**WORK REQUIRED**
Using the material that follows, identify and copy each line with the string "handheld".

**RECORDED DATA**
--*--

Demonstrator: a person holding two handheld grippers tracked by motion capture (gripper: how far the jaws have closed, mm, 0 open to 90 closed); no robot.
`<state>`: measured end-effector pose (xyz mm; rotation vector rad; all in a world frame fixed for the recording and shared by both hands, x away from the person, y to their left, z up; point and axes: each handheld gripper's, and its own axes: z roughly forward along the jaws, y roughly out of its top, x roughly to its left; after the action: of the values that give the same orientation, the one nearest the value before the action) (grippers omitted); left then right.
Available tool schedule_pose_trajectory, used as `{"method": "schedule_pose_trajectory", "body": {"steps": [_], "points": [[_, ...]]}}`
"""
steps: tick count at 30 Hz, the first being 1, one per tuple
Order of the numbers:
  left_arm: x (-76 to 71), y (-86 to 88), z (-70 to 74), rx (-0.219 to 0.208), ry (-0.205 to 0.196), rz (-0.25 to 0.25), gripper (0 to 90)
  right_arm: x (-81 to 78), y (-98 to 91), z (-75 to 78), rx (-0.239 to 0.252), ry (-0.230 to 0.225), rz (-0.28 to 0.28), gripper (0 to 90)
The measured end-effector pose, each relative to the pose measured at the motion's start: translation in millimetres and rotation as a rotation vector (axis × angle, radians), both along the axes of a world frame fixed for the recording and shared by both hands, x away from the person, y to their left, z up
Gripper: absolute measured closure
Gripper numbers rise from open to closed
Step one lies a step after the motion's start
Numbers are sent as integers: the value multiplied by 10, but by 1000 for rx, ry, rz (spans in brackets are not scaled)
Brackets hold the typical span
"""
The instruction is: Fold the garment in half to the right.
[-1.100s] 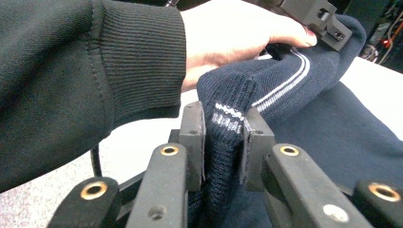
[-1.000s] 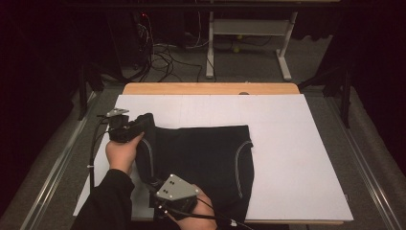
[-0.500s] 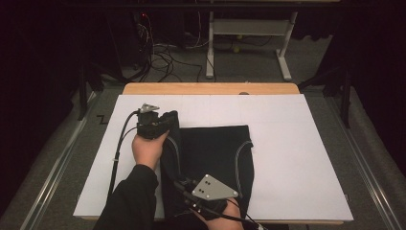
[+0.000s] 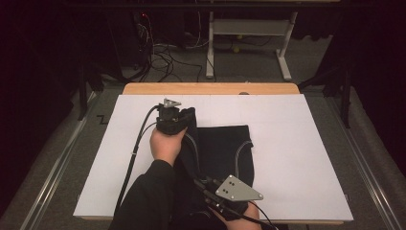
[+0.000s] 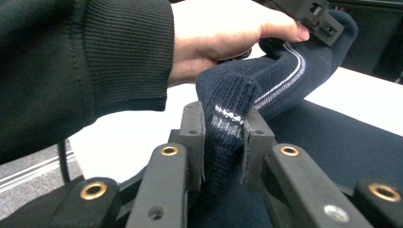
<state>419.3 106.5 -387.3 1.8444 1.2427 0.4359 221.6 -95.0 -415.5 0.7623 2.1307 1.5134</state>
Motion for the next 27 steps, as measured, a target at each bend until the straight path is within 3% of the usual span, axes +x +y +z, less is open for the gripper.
{"method": "schedule_pose_trajectory", "body": {"steps": [5, 14, 27], "points": [[21, -138, -23, 7, -2, -26, 692, -3, -117, -51, -8, 2, -23, 760], [43, -364, -55, 6, -10, -30, 692, -16, -305, -57, -16, 7, -60, 760], [35, -634, -91, 34, -9, -39, 691, -50, -575, -143, -68, 24, -96, 753]]}}
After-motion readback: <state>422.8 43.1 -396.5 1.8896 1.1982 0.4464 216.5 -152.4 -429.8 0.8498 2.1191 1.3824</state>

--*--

**RESPONSE FOR THIS EXERCISE**
Demonstrator: a person holding two handheld grippers tracked by motion capture (gripper: how far the jaws have closed, mm, 0 open to 90 closed); no robot.
`<state>`: measured end-effector pose (xyz mm; rotation vector rad; all in a world frame fixed for the recording and shared by both hands, x away from the person, y to their left, z up; point and axes: each handheld gripper's, and its own axes: z roughly forward along the jaws, y roughly out of its top, x roughly to its left; after the action: of the values that give the same orientation, the one nearest the value before the action) (grippers omitted); left then right.

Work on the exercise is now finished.